Già l’anno scorso molti dei concerti erano saltati, sempre per i soliti motivi, disturbo della quiete pubblica, e varie. Per il 2009 le condizioni per usufruire dello spazio, decibel, numero di giorni, orari, imposte dal Comune e dall’Arpa hanno portato a una scelta drastica, l’annullamento. L’Arci, che gestiva lo spazio, dichiara che non ha nessuna intenzione di abbandonare la battaglia su Cascina Monluè e, più in generale, sugli spazi liberi per la promozione della cultura, a basso costo, accessibile per tutti.
Stiamo organizzando una giornata, a luglio, presso la Cascina, dove chiamare a raccolta tutti coloro che la amano: artisti, soci, spettatori e artigiani. Basterebbe poco, qualche investimento pubblico per mettere in “sicurezza acustica” la Monluè e i suoi pochi e gentili abitanti. Non sono certo loro che non la vogliono.
Strano che su Facebook nessuno abbia pensato ad una petizione.
Proust
05 giu 2009 - 10:14 - #1se gli da fastidio anche la cascina monluè che è in mezzo al nulla siamo messi male…

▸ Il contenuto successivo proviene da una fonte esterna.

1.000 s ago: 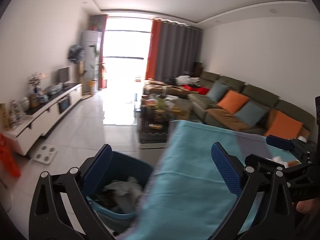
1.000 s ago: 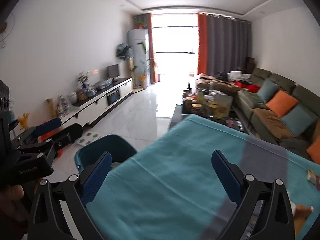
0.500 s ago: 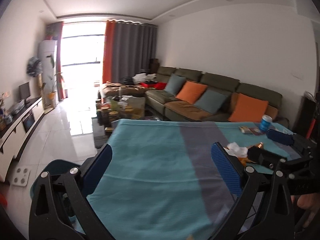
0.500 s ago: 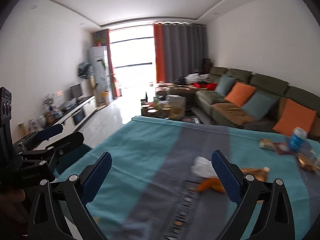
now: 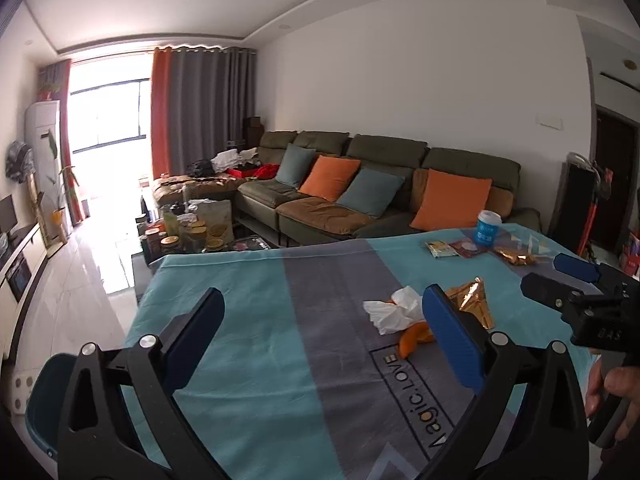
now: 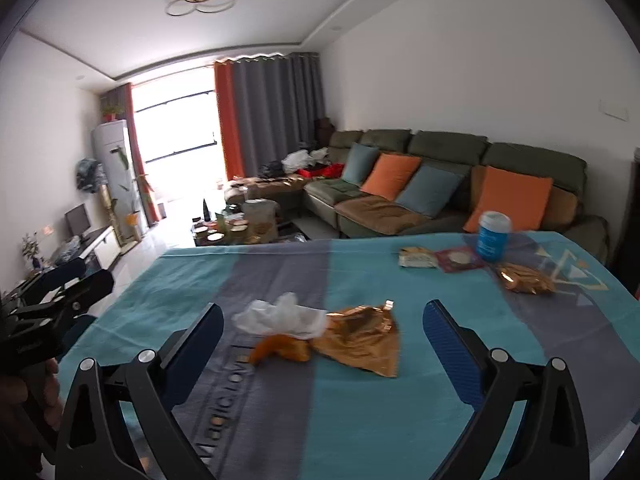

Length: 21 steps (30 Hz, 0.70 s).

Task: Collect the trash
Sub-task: 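Bring both tools back over the table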

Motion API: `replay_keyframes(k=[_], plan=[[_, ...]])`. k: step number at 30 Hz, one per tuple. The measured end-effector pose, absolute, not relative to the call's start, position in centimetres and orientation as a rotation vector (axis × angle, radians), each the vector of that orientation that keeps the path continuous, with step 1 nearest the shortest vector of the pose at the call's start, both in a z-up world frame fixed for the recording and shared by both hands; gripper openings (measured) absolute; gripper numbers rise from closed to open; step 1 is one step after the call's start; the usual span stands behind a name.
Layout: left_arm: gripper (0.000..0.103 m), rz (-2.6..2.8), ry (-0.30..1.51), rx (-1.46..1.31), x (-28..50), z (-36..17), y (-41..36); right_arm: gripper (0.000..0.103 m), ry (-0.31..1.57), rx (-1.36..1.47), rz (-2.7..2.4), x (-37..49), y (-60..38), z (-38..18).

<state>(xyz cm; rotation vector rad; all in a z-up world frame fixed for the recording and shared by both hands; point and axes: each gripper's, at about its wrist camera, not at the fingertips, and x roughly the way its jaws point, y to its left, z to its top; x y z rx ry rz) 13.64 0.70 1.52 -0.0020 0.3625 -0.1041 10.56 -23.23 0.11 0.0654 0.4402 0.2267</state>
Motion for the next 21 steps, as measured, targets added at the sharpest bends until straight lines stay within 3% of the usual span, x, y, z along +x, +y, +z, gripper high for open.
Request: replay_keyframes(k=[21], plan=[[0.098, -0.272, 0.565, 0.024, 22.5, -3.6, -5.5, 0.096, 0.655, 0.124, 0.228, 18.2, -25.9, -4.3]])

non è un osto che frequentavo abitualmente ma l’impostazione mentale dell’amministrazione comincia davvero a darmi fastidio…
chi vuoi che disturbino là in mezzo ai campi, i camionisti sulla tangenziale?
Gabriele02
05 giu 2009 - 10:38 - #2Ma è in mezzo a un parco e a due metri di distanza dalla tangenziale! A chi è che dà fastidio? All’erba, alle formiche?
Cam Cam
05 giu 2009 - 10:46 - #3Sono convinto che tutta l’area attorno alla Cascina Monluè, al Forlanini e a Mecenate sia sotto tiro da molto tempo. Fa gola a troppi speculatori e palazzinari, fiancheggiati dalla giunta, ancor più in previsione Expo. Zona strategica fondamentale: Linate a due passi, Tangenziale Est attaccata, Stazione Rogoredo FS non molto lontana, Metrò 4 + Stazione FS Forlanini/Mecenate in progetto, verde a volontà, ampi spazi. Insomma, il luogo ideale da devastare con centinaia di residences o anonimi palazzoni in stile Berlino Est (vedi Santa Giulia: da brividi!). Dei prati e degli alberi attorno alla cascina potrebbero rimanere solo le foto delle Notti di S. Lorenzo…
Insomma, cominciare a “ripulire” la zona da quei “pericolosi” spazi animati dalla sinistra, che disturba la quiete del buon borghese milanese, è un ottimo biglietto da visita per accogliere quei farabutti in giacca e cravatta che, da qui a qualche anno, vi metteranno le mani. Altro che rasta e bonghisti…
wmusic
05 giu 2009 - 11:45 - #4Milano diventerà una città per vecchi, piena di palazzi e senza luoghi di ritrovo.
papof
05 giu 2009 - 12:33 - #5Milano è già una città per vecchi….
gorlas
05 giu 2009 - 15:36 - #6andate ad immergervi nei vostri miasmi danarosi. amministratori da porcile, maiali da ingrasso.